* **AIM OF THE TASK**:
Only the lines from the one containing "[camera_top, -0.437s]" to the end of the material belong in your answer. Please copy them word for word.

* **GIVEN INFORMATION**:
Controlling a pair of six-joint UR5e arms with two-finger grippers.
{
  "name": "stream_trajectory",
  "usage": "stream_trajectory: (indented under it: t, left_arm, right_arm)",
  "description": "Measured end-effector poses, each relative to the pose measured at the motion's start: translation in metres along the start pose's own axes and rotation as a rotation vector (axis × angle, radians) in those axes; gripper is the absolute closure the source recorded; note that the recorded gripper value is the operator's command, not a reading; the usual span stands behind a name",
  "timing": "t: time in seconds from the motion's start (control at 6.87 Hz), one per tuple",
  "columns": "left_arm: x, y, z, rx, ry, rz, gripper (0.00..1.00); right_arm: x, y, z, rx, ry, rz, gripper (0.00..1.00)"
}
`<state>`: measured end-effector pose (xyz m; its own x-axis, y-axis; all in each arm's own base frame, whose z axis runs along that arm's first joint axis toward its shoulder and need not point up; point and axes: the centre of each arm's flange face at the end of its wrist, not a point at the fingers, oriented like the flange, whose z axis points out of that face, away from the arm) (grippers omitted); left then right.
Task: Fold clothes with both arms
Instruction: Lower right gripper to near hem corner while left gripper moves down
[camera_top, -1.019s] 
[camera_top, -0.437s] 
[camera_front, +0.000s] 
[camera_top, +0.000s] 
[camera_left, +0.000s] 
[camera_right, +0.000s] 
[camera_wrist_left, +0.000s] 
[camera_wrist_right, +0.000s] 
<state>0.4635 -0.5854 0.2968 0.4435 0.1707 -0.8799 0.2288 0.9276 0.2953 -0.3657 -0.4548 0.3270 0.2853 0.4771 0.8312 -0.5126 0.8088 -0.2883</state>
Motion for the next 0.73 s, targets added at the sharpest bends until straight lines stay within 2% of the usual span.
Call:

* **ANSWER SPACE**:
[camera_top, -0.437s] 
[camera_front, +0.000s] 
[camera_top, +0.000s] 
[camera_left, +0.000s] 
[camera_right, +0.000s] 
[camera_wrist_left, +0.000s] 
[camera_wrist_right, +0.000s] 
<state>0.4635 -0.5854 0.2968 0.4435 0.1707 -0.8799 0.2288 0.9276 0.2953 -0.3657 -0.4548 0.3270 0.2853 0.4771 0.8312 -0.5126 0.8088 -0.2883</state>
Motion for the next 0.73 s, targets added at the sharpest bends until straight lines stay within 2% of the usual span.
Call:

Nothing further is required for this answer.